Toshiba takes step toward large-scale electricity storage
TOKYO -- Toshiba has developed a way to use hydrogen to store large quantities of electricity for extended periods of time, with a storage system deploying the technology potentially reaching the market in 2020.
The Japanese company will first provide a system capable of storing up to 40,000 kilowatt-hours of electricity -- enough to power 10,000 households for eight hours. The system will be made by assembling fuel cells, electrolysis equipment and hydrogen storage tanks on a 600-sq.-meter plot. Hydrogen obtained through electrolysis will be stored in the tanks and reacted as needed with oxygen in the air via the fuel cells to produce electricity.
Energy conversion efficiency is a measure of how much energy can be reproduced when the energy is made to change forms. Toshiba's system has an energy conversion efficiency of 80%, exceeding the 70% efficiency of pumped-storage hydroelectricity, in which water is pumped to a higher elevation and then released to generate power.

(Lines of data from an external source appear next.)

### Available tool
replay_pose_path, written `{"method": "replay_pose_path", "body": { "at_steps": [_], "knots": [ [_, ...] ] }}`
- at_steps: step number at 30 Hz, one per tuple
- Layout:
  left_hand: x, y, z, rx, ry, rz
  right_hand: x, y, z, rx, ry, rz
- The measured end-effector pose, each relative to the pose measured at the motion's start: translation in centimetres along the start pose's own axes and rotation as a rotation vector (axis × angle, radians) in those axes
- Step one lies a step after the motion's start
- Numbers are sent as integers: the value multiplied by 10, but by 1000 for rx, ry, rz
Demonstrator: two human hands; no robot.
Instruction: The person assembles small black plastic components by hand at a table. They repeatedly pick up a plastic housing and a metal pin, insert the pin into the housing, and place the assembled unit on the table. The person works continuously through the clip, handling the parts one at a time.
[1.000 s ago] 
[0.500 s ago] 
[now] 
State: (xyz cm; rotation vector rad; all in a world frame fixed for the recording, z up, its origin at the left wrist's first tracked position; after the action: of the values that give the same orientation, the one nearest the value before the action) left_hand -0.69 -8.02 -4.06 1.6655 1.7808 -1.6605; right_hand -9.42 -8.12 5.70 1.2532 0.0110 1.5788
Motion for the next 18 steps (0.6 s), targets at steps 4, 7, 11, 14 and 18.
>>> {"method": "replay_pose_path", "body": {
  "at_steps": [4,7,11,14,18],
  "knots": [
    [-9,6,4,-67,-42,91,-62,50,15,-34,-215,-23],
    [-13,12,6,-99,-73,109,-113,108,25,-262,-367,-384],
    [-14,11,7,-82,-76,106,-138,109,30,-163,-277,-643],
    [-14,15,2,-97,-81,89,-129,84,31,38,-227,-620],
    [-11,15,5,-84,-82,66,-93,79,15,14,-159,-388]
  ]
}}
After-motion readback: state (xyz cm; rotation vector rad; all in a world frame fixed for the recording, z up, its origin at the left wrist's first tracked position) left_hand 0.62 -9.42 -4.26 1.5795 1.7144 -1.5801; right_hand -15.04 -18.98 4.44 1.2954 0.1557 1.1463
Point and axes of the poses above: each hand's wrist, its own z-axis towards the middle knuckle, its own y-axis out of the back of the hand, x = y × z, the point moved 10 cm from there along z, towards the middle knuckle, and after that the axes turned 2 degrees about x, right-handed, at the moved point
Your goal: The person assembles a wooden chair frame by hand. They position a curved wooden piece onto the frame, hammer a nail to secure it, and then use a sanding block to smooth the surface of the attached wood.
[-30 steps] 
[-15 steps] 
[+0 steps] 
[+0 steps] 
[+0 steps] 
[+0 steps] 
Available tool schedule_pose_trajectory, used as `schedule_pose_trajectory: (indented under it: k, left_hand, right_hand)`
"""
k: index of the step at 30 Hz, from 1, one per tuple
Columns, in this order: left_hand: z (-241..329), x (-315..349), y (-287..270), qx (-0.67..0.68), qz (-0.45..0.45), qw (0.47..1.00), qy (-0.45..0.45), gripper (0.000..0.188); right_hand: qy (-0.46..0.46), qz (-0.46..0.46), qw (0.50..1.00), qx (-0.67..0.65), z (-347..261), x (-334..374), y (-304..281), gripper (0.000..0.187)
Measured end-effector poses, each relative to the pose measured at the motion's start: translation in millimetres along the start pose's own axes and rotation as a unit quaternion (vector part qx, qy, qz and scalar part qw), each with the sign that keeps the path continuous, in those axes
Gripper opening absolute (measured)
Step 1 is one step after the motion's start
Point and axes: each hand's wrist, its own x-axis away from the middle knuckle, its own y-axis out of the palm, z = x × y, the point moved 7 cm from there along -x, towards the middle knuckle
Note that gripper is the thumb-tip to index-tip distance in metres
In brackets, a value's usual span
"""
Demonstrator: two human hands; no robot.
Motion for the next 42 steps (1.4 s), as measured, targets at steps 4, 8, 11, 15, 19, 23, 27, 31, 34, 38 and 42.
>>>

The energy storage efficiency of typical storage batteries is thought to be around 80%, but massive quantities of electrode materials are necessary to increase capacity. A 40,000kwh storage battery would cost nearly 2 billion yen ($16.8 million). Such batteries also have problems with long-term storage due to self-discharge.
If safety technology to prevent leaks can be secured, the capacity of a system using hydrogen could be increased simply by enlarging the size of the tanks. The total cost including installation and operation would reportedly be reduced by half compared with existing storage batteries.
To producers of renewable energy such as solar and wind power, the ability to store surplus electricity at low cost would help to cushion the risks from unsold output. The technology is also envisioned for use by local municipalities as an emergency power source during disasters. Toshiba plans to install a small-scale test system capable of storing 350kwh of electricity in Kawasaki this spring.